Task prompt. Every line of the material is to be returned verbatim. Pictures stay out.

Material provided.
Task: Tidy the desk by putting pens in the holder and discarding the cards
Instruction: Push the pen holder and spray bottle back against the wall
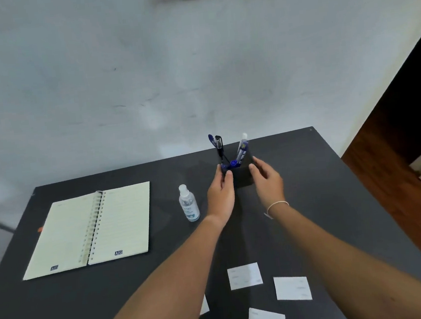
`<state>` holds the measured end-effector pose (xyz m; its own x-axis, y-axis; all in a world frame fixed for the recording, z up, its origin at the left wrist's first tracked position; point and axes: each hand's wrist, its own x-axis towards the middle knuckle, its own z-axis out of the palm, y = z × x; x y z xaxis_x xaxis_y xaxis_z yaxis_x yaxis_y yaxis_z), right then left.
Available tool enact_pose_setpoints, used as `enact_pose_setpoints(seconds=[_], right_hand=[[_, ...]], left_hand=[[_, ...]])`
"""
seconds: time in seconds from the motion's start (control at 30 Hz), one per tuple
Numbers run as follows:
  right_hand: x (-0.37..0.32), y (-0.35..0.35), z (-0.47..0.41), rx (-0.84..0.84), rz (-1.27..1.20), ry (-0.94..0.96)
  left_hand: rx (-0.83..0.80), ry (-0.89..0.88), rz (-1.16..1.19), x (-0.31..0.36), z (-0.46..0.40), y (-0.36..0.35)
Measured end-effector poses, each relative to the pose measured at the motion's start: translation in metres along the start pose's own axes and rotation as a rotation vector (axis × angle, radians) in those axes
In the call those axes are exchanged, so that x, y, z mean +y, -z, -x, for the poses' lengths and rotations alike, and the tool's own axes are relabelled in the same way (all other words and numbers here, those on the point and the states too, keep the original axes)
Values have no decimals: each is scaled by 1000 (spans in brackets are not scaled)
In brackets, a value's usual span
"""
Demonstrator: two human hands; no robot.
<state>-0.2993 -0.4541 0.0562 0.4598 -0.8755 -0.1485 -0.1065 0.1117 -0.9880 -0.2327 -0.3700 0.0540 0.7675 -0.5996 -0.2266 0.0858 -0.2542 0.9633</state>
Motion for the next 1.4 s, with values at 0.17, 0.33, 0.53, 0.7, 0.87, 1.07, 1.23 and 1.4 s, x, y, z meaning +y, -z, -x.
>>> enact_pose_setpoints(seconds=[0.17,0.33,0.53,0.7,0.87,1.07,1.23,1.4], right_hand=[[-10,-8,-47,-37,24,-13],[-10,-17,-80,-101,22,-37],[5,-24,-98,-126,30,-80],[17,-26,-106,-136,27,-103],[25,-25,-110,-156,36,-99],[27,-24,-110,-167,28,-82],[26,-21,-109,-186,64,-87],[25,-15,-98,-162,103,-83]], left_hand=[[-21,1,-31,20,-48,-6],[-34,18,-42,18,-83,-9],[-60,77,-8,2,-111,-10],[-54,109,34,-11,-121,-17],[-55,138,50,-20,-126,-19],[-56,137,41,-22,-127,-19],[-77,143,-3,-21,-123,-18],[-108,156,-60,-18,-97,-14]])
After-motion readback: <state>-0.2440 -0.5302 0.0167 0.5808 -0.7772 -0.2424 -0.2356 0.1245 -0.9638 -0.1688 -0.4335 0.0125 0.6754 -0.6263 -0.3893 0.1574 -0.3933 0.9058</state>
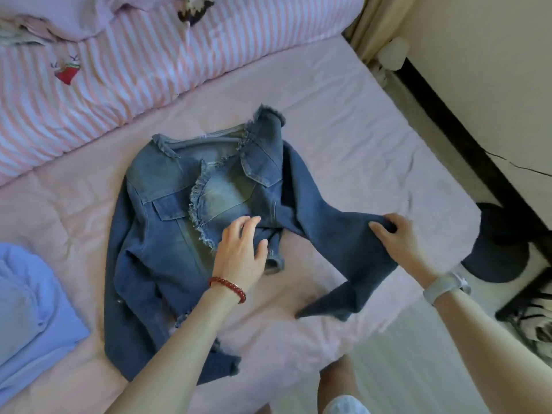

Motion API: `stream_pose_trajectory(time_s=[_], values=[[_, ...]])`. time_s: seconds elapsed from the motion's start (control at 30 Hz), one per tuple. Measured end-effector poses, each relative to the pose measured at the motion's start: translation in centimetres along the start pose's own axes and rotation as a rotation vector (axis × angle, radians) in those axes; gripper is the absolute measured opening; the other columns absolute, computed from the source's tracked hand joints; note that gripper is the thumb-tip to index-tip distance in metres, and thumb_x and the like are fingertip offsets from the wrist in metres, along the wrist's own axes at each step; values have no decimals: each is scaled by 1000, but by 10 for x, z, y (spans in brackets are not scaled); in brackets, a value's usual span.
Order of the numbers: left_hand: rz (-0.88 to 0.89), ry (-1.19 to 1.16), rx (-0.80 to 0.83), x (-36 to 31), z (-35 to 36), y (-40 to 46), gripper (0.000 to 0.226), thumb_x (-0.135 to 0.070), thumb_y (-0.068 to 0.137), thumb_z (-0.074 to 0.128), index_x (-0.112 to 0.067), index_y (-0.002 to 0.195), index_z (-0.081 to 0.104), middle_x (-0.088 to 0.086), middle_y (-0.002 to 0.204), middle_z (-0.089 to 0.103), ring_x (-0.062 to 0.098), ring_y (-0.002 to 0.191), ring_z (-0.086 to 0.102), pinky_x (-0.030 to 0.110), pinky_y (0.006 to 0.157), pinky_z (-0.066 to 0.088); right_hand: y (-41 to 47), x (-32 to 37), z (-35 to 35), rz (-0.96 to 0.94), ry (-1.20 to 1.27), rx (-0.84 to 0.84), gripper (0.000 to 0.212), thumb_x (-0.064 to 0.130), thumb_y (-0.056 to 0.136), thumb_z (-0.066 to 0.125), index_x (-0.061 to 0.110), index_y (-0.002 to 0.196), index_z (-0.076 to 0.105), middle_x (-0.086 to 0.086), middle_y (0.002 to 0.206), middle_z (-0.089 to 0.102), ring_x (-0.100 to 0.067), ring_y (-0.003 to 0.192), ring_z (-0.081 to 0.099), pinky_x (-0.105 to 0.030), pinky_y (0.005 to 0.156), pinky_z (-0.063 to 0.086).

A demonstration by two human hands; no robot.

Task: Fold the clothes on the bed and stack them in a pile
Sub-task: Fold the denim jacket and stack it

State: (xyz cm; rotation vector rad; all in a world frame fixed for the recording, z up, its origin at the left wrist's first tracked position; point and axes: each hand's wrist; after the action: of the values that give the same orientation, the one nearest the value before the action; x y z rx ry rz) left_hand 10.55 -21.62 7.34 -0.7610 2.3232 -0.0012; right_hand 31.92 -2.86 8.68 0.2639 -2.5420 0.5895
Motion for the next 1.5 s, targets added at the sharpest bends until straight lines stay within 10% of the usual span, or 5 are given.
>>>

Exercise response.
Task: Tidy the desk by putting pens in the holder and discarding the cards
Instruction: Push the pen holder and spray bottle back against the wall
`<state>` holds the measured end-effector pose (xyz m; its own x-axis, y-axis; all in a world frame fixed for the recording, z up, its origin at the left wrist's first tracked position; point and axes: each hand's wrist, its own x-axis towards the middle knuckle, its own z-axis out of the palm, y = z × x; x y z xaxis_x xaxis_y xaxis_z yaxis_x yaxis_y yaxis_z), right then left.
Available tool enact_pose_setpoints, used as `enact_pose_setpoints(seconds=[_], right_hand=[[_, ...]], left_hand=[[_, ...]])`
"""
seconds: time in seconds from the motion's start (control at 30 Hz), one per tuple
Numbers run as follows:
  right_hand: x (-0.37..0.32), y (-0.35..0.35), z (-0.47..0.41), rx (-0.84..0.84), rz (-1.27..1.20), ry (-0.94..0.96)
  left_hand: rx (-0.83..0.80), ry (-0.89..0.88), rz (-1.16..1.19), x (-0.31..0.36), z (-0.46..0.40), y (-0.36..0.35)
Measured end-effector poses, each relative to the pose measured at the motion's start: translation in metres along the start pose's own axes and rotation as a rotation vector (axis × angle, radians) in those axes
In the call those axes are exchanged, so that x, y, z mean +y, -z, -x, for the poses' lengths and rotations alike, and the tool's own axes are relabelled in the same way (all other words and numbers here, those on the point and the states too, keep the original axes)
Values have no decimals: each is scaled by 1000 (spans in brackets are not scaled)
In brackets, a value's usual span
"""
Demonstrator: two human hands; no robot.
<state>-0.2993 -0.4541 0.0562 0.4598 -0.8755 -0.1485 -0.1065 0.1117 -0.9880 -0.2327 -0.3700 0.0540 0.7675 -0.5996 -0.2266 0.0858 -0.2542 0.9633</state>
Motion for the next 1.4 s, with values at 0.17, 0.33, 0.53, 0.7, 0.87, 1.07, 1.23 and 1.4 s, x, y, z meaning +y, -z, -x.
>>> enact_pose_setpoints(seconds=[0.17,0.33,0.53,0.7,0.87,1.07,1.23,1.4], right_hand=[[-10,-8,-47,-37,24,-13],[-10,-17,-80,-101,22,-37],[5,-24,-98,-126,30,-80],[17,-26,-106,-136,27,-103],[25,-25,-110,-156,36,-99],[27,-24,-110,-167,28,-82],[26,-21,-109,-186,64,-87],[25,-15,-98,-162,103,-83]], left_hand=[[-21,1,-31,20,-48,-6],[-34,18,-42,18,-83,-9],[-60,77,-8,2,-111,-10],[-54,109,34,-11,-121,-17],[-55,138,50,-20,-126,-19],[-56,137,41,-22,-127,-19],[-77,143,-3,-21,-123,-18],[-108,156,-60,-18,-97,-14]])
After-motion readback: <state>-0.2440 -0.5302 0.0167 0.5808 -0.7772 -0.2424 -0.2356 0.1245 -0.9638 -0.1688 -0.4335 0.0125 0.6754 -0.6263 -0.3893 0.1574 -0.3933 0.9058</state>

Motion API: `stream_pose_trajectory(time_s=[_], values=[[_, ...]])`. time_s: seconds elapsed from the motion's start (control at 30 Hz), one per tuple. Measured end-effector poses, each relative to the pose measured at the motion's start: translation in centimetres along the start pose's own axes and rotation as a rotation vector (axis × angle, radians) in those axes; gripper is the absolute measured opening; the other columns absolute, computed from the source's tracked hand joints; note that gripper is the thumb-tip to index-tip distance in metres, and thumb_x and the like are fingertip offsets from the wrist in metres, along the wrist's own axes at each step; values have no decimals: each is scaled by 1000, but by 10 for x, z, y (spans in brackets are not scaled); in brackets, a value's usual span.
Order of the numbers: left_hand: rz (-0.88 to 0.89), ry (-1.19 to 1.16), rx (-0.80 to 0.83), x (-36 to 31), z (-35 to 36), y (-40 to 46), gripper (0.000 to 0.226), thumb_x (-0.135 to 0.070), thumb_y (-0.068 to 0.137), thumb_z (-0.074 to 0.128), index_x (-0.112 to 0.067), index_y (-0.002 to 0.195), index_z (-0.081 to 0.104), middle_x (-0.088 to 0.086), middle_y (-0.002 to 0.204), middle_z (-0.089 to 0.103), ring_x (-0.062 to 0.098), ring_y (-0.002 to 0.191), ring_z (-0.086 to 0.102), pinky_x (-0.030 to 0.110), pinky_y (0.006 to 0.157), pinky_z (-0.066 to 0.088); right_hand: y (-41 to 47), x (-32 to 37), z (-35 to 35), rz (-0.96 to 0.94), ry (-1.20 to 1.27), rx (-0.84 to 0.84), gripper (0.000 to 0.212), thumb_x (-0.064 to 0.130), thumb_y (-0.056 to 0.136), thumb_z (-0.066 to 0.125), index_x (-0.061 to 0.110), index_y (-0.002 to 0.196), index_z (-0.076 to 0.105), middle_x (-0.086 to 0.086), middle_y (0.002 to 0.206), middle_z (-0.089 to 0.102), ring_x (-0.100 to 0.067), ring_y (-0.003 to 0.192), ring_z (-0.081 to 0.099), pinky_x (-0.105 to 0.030), pinky_y (0.005 to 0.156), pinky_z (-0.063 to 0.086).

A demonstration by two human hands; no robot.

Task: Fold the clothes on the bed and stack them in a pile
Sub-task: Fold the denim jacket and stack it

State: (xyz cm; rotation vector rad; all in a world frame fixed for the recording, z up, its origin at the left wrist's first tracked position; point and axes: each hand's wrist; after the action: of the values that give the same orientation, the one nearest the value before the action; x y z rx ry rz) left_hand 10.55 -21.62 7.34 -0.7610 2.3232 -0.0012; right_hand 31.92 -2.86 8.68 0.2639 -2.5420 0.5895
Motion for the next 1.5 s, targets added at the sharpest bends until straight lines stay within 10% of the usual span, or 5 are given.
>>>

There is no more to the output, and the exercise is done.